#### COLLECTED MATERIAL ####

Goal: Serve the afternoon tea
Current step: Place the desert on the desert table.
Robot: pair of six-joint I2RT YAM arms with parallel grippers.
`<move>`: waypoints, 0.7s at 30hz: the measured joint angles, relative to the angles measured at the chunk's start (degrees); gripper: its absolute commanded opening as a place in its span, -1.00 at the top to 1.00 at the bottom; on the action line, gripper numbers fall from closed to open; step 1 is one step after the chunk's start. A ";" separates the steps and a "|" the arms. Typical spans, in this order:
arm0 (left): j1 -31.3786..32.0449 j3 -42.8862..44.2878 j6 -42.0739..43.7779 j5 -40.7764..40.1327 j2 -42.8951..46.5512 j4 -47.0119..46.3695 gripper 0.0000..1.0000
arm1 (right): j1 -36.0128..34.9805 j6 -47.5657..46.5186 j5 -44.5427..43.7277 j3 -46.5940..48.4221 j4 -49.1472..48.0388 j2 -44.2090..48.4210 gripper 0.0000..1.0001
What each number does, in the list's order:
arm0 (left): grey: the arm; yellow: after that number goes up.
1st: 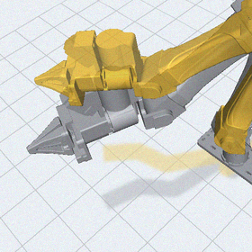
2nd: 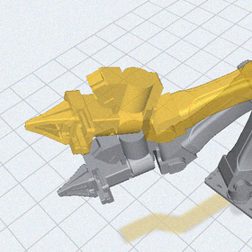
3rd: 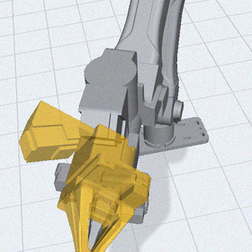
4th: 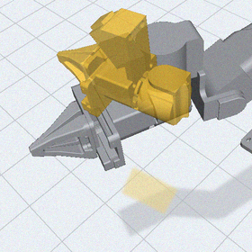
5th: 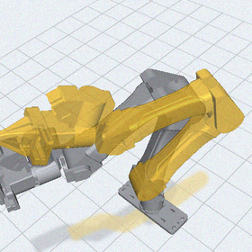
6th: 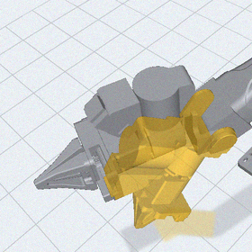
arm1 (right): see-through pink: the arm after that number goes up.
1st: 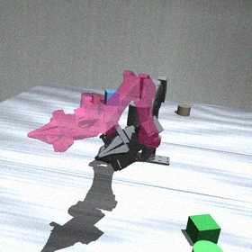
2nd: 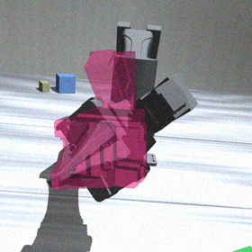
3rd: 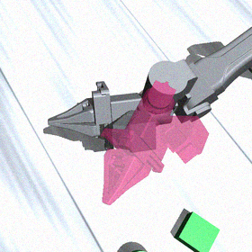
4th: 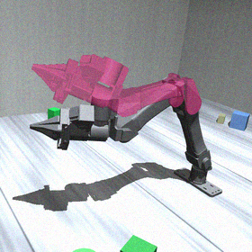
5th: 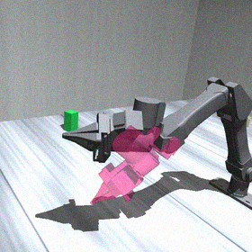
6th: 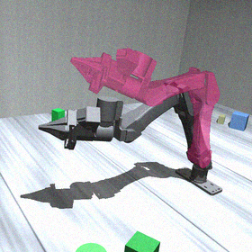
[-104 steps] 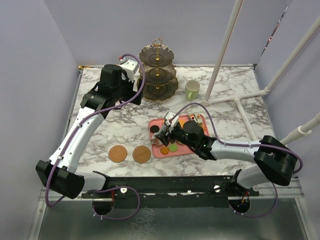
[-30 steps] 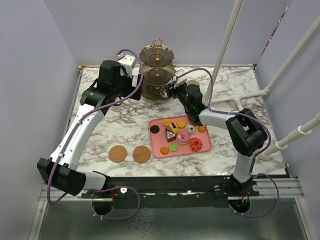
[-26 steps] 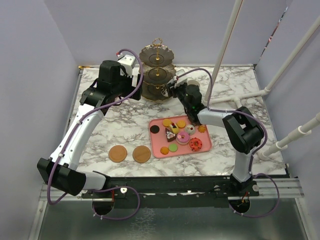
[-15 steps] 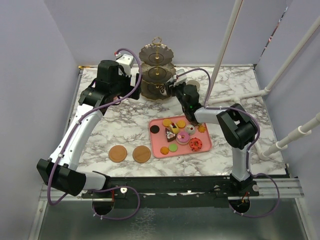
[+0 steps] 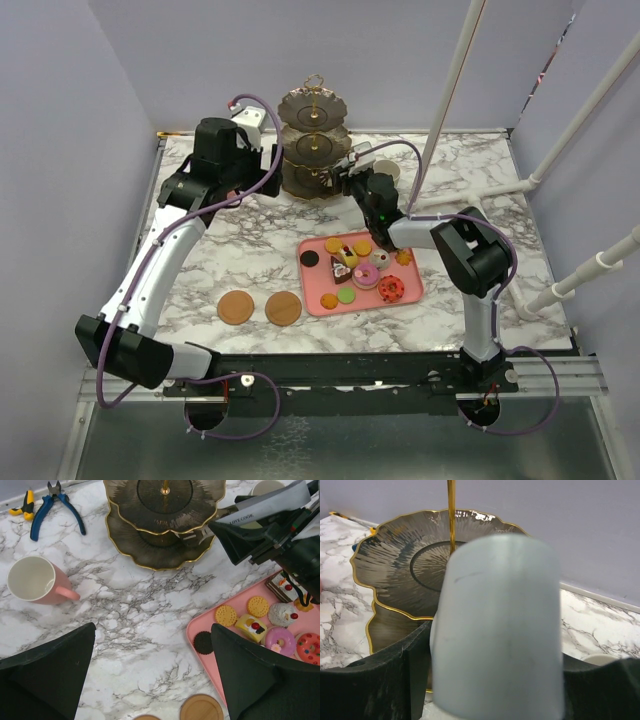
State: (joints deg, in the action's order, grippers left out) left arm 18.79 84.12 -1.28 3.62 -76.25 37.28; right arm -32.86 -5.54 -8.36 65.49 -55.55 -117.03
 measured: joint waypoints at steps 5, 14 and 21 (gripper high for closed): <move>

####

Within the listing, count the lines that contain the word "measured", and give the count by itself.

# [OUTPUT FOR THIS EXERCISE]
2